Anne Cecilie Ore

Personal information
- Born: 11 October 1978 (age 47) Oslo, Norway

Sport
- Country: Norway
- Sport: Equestrianism

Medal record
Equestrianism
Representing Norway
Paralympic Games
| Gold medal – first place | 1996 Atlanta | Dressage Grade III |
| Gold medal – first place | 1996 Atlanta | Kur canter Grade III |
| Silver medal – second place | 2000 Sydney | Dressage Championship Grade III |
| Silver medal – second place | 2000 Sydney | Dressage Freestyle Grade III |
| Bronze medal – third place | 2000 Sydney | Team Open |

= Anne Cecilie Ore =

Norwegian paralympic athlete

Anne Cecilie Ore (born 11 October 1978) is a Norwegian paralympic athlete.
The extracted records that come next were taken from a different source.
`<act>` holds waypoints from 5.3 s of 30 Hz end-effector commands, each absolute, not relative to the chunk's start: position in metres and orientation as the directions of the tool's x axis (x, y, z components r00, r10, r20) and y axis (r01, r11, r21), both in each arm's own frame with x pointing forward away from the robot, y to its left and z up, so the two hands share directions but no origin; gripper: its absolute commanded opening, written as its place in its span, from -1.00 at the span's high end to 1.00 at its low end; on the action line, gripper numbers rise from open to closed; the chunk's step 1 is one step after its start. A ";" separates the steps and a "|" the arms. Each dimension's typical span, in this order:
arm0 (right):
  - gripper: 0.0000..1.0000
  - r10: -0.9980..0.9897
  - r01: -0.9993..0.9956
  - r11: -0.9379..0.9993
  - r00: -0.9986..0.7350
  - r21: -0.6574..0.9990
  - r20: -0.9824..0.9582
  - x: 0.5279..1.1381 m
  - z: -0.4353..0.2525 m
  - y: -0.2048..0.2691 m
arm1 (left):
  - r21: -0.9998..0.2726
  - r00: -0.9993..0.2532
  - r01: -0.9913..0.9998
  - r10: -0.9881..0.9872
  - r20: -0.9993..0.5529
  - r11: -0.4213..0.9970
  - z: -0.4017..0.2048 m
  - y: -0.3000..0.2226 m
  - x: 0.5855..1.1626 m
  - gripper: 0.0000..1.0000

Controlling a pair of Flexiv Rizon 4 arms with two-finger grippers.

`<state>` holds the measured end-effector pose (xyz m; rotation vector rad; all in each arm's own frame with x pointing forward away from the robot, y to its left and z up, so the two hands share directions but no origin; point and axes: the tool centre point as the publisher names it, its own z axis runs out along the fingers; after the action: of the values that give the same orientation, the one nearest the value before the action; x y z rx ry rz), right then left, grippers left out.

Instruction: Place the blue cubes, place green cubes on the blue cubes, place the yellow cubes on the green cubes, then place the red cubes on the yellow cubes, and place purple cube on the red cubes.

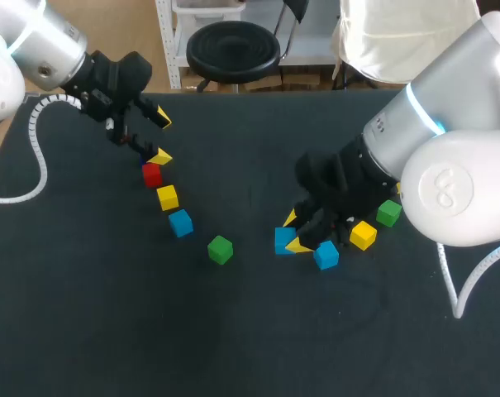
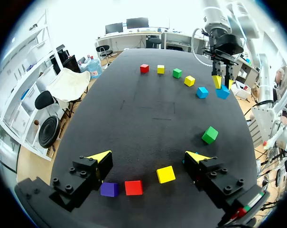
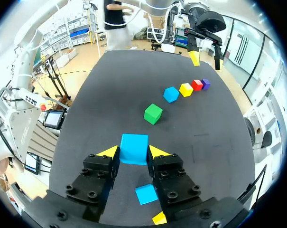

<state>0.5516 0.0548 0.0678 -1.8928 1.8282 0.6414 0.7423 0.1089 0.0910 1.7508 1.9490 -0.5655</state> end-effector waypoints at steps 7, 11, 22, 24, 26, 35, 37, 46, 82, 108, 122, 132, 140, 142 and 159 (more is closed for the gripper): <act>1.00 -0.791 -0.988 -0.041 -0.058 0.148 -0.609 0.565 0.065 0.058 | 0.002 -0.086 0.994 0.807 -0.585 0.107 0.091 0.109 0.741 -1.00; 1.00 -0.789 -0.985 -0.029 -0.082 0.169 -0.608 0.573 0.062 0.055 | 0.002 -0.086 0.994 0.807 -0.585 0.107 0.091 0.109 0.741 -1.00; 1.00 -0.797 -0.993 0.000 -0.069 0.114 -0.600 0.598 0.050 0.050 | 0.002 -0.086 0.994 0.807 -0.585 0.107 0.091 0.109 0.741 -1.00; 1.00 -0.792 -0.995 -0.001 -0.061 0.101 -0.607 0.601 0.048 0.049 | 0.002 -0.086 0.994 0.807 -0.585 0.107 0.091 0.109 0.741 -1.00; 1.00 -0.790 -0.995 0.001 -0.061 0.098 -0.609 0.602 0.047 0.049 | 0.002 -0.086 0.994 0.807 -0.585 0.107 0.091 0.109 0.741 -1.00; 1.00 -0.790 -0.995 0.001 -0.061 0.098 -0.609 0.602 0.047 0.049 | 0.002 -0.086 0.994 0.807 -0.585 0.107 0.091 0.109 0.741 -1.00; 1.00 -0.790 -0.995 0.001 -0.061 0.098 -0.609 0.602 0.047 0.049 | 0.002 -0.086 0.994 0.807 -0.585 0.107 0.091 0.109 0.741 -1.00; 1.00 -0.790 -0.998 -0.007 -0.033 0.063 -0.612 0.615 0.051 0.051 | 0.002 -0.086 0.994 0.807 -0.585 0.107 0.091 0.109 0.741 -1.00; 1.00 -0.773 -0.988 -0.020 -0.081 0.151 -0.629 0.663 0.017 0.057 | 0.002 -0.086 0.994 0.807 -0.585 0.107 0.091 0.109 0.741 -1.00; 1.00 -0.788 -0.985 -0.031 -0.080 0.170 -0.611 0.667 0.021 0.057 | 0.002 -0.086 0.994 0.807 -0.585 0.107 0.091 0.109 0.741 -1.00; 1.00 -0.774 -0.979 -0.055 -0.082 0.196 -0.628 0.674 0.008 0.063 | 0.002 -0.086 0.994 0.807 -0.585 0.107 0.091 0.109 0.741 -1.00; 1.00 -0.775 -0.979 -0.053 -0.083 0.196 -0.627 0.678 0.004 0.061 | 0.002 -0.086 0.994 0.807 -0.585 0.107 0.091 0.109 0.741 -1.00; 1.00 -0.782 -0.981 -0.057 -0.071 0.184 -0.620 0.681 0.007 0.060 | 0.002 -0.086 0.994 0.807 -0.585 0.107 0.091 0.109 0.741 -1.00; 1.00 -0.785 -0.982 -0.058 -0.068 0.182 -0.616 0.681 0.007 0.060 | 0.002 -0.086 0.994 0.807 -0.585 0.107 0.091 0.109 0.741 -1.00; 1.00 -0.785 -0.982 -0.062 -0.060 0.176 -0.617 0.683 -0.003 0.054 | 0.002 -0.086 0.994 0.807 -0.585 0.107 0.091 0.109 0.741 -1.00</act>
<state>0.6825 0.0545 0.0004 -1.8989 1.8969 0.8456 0.7423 0.1089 0.0910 1.7507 1.9490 -0.5655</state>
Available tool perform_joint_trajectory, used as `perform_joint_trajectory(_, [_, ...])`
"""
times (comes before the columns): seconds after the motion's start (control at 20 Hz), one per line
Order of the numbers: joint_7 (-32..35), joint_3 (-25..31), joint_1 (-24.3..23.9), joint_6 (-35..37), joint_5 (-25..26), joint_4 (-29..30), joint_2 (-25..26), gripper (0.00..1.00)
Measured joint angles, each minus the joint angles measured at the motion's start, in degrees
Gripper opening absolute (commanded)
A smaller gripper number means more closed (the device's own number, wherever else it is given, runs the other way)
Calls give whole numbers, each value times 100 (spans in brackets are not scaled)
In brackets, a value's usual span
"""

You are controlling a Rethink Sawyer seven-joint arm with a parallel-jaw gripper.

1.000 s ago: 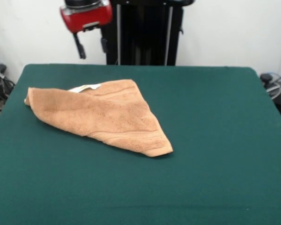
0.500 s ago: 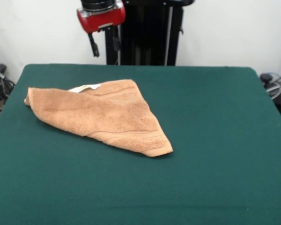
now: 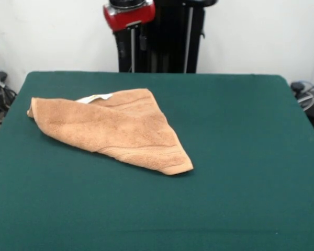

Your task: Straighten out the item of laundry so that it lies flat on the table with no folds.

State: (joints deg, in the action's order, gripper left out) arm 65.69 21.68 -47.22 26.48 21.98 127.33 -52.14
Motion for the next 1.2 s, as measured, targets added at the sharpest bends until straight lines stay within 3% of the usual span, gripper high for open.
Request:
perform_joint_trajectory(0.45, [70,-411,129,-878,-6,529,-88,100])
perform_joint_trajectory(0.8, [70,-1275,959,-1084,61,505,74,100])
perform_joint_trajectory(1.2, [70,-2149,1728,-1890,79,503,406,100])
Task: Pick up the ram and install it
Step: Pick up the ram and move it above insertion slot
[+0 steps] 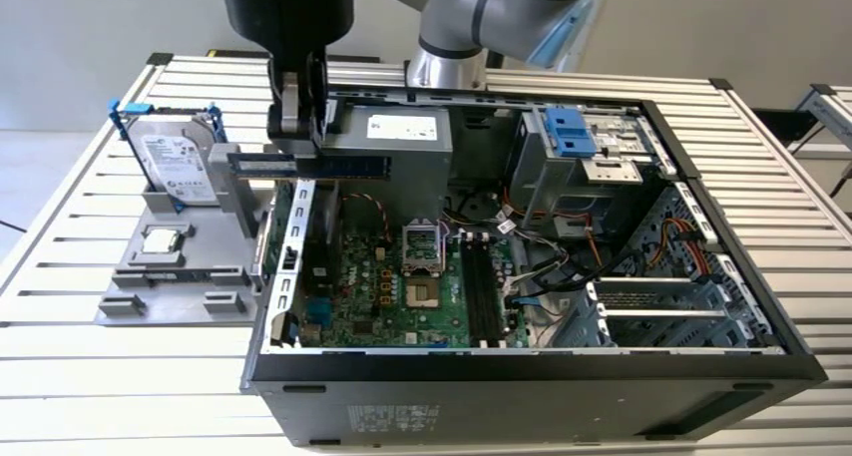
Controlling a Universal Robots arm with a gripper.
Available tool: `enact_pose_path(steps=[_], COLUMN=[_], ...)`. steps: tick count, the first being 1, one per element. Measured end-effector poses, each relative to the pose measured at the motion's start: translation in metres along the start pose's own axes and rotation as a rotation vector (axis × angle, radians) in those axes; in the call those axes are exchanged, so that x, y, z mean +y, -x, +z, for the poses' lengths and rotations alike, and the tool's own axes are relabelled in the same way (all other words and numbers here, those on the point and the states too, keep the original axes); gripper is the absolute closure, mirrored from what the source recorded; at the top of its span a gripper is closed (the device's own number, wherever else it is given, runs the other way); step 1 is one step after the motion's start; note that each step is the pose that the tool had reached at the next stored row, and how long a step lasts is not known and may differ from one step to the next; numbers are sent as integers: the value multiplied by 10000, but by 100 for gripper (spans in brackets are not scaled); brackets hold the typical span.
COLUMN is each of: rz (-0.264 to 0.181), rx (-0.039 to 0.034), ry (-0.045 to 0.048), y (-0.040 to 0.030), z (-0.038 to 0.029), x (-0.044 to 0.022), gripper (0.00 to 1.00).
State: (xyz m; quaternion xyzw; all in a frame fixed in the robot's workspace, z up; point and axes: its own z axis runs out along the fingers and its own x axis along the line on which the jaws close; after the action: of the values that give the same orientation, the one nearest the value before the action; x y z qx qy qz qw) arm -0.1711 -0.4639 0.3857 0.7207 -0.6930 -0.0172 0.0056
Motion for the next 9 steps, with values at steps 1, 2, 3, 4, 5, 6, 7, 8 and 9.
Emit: enact_pose_path(steps=[1,2,3,4,5,6,7,8,9], rz=[1,0,1,1,1,1,4,7,16], rx=[0,-1,0,0,0,-1,0,0,0], ry=[0,0,0,0,0,0,1,0,0], y=[-1,-1,-2,-2,-2,-3,-3,-4,-5], z=[0,-1,-1,-2,-2,-2,-3,-3,-4], x=[-15,-28,-41,-52,-63,-76,-89,-104,-118], gripper=[100,100,100,100,100,100,100,100,100])
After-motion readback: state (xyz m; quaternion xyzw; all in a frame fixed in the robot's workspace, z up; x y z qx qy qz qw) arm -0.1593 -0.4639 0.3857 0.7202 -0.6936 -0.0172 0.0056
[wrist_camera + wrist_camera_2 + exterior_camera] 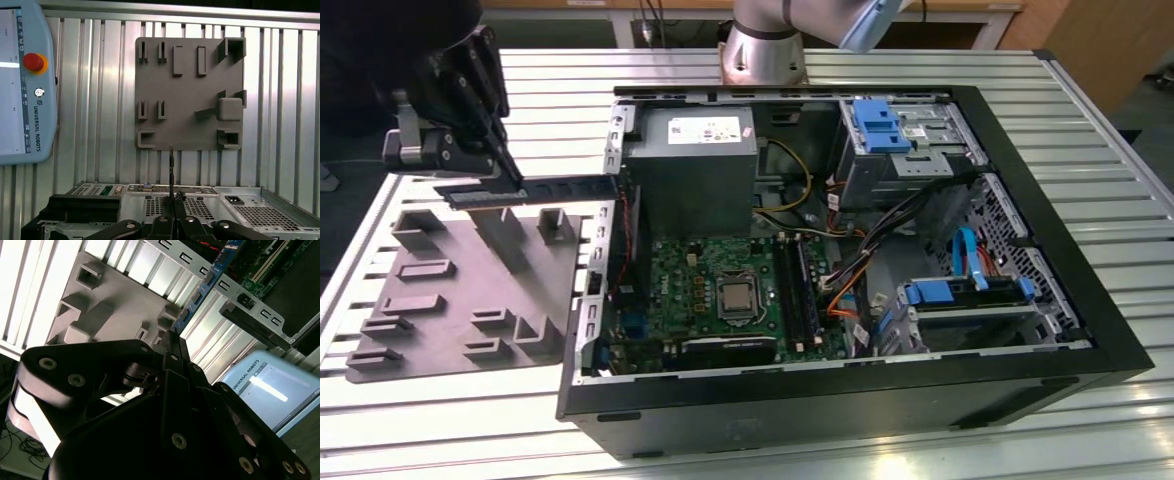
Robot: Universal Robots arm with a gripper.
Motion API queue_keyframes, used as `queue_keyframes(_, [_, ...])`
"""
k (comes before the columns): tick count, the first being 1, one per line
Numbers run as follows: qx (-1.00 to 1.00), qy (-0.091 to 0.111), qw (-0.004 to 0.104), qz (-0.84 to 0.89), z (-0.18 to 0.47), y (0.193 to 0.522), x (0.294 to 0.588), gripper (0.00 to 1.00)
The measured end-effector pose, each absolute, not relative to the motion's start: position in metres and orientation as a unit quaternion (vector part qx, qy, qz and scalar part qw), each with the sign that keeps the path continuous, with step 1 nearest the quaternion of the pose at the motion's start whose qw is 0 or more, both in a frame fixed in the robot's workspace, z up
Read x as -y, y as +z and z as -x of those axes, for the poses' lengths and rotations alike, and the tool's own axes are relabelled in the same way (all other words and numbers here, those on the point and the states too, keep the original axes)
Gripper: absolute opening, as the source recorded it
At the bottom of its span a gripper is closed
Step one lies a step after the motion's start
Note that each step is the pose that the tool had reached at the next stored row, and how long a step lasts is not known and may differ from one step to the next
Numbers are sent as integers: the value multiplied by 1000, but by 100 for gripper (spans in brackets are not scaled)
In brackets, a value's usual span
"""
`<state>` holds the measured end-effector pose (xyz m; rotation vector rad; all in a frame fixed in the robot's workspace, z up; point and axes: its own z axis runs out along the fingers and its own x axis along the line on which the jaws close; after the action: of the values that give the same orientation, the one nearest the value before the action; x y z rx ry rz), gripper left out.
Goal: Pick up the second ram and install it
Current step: 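Pick up the second ram and move it above second insertion slot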
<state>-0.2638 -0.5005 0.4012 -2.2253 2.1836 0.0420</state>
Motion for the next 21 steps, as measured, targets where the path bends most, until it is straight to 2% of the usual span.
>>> queue_keyframes(21, [-700, 13, 12, 714, 241, 401, 500, 11])
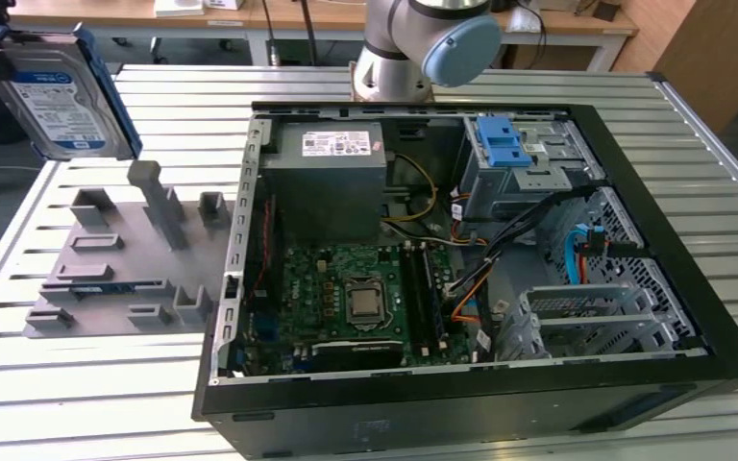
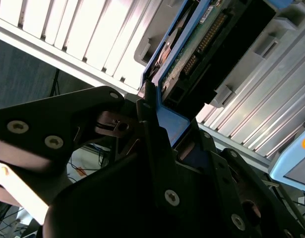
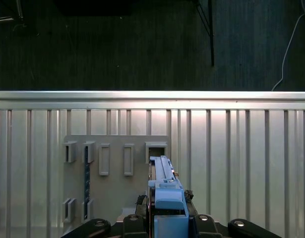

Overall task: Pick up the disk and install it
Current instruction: 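Pick up the disk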

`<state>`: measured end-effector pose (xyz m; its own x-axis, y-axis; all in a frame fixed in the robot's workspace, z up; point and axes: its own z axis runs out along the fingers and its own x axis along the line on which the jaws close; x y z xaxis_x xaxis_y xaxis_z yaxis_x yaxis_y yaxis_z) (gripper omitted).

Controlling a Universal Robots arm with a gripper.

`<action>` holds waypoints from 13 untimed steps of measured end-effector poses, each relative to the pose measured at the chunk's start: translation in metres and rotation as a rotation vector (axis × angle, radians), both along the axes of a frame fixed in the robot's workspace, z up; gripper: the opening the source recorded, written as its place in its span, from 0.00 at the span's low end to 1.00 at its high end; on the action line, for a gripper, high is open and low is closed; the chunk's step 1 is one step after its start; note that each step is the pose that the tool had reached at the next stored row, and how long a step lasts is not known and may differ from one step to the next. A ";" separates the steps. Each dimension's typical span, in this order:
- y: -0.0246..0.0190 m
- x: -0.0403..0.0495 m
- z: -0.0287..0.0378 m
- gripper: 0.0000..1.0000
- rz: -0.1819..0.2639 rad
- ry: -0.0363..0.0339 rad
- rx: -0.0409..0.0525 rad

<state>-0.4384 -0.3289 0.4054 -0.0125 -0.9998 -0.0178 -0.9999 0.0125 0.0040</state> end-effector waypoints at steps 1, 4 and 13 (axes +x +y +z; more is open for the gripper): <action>0.0000 0.0000 0.0003 0.36 0.000 0.0000 0.0000; 0.0000 0.0000 0.0013 0.36 0.000 0.0000 0.0000; 0.0000 0.0000 0.0043 0.36 0.000 0.0001 0.0000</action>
<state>-0.4384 -0.3290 0.4097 -0.0125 -0.9998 -0.0177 -0.9999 0.0124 0.0041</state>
She participated in two Summer Paralympic Games, where she has won five medals in horse riding. She also competes among able-bodied riders.

== Career ==
She competed at the 1996 Paralympic Summer Games, winning a gold medal in riding, dressage, grade 3, and gold medal in riding, kur, grade 3.

She competed at the 2000 Paralympic Summer Games, winning a silver medal in riding, dressage, grade 3, Silver medal in riding, kur, grade 3, and bronze medal in riding, team (together Ann Cathrin Lübbe, Jens Lasse Dokkan and Silje Gillund).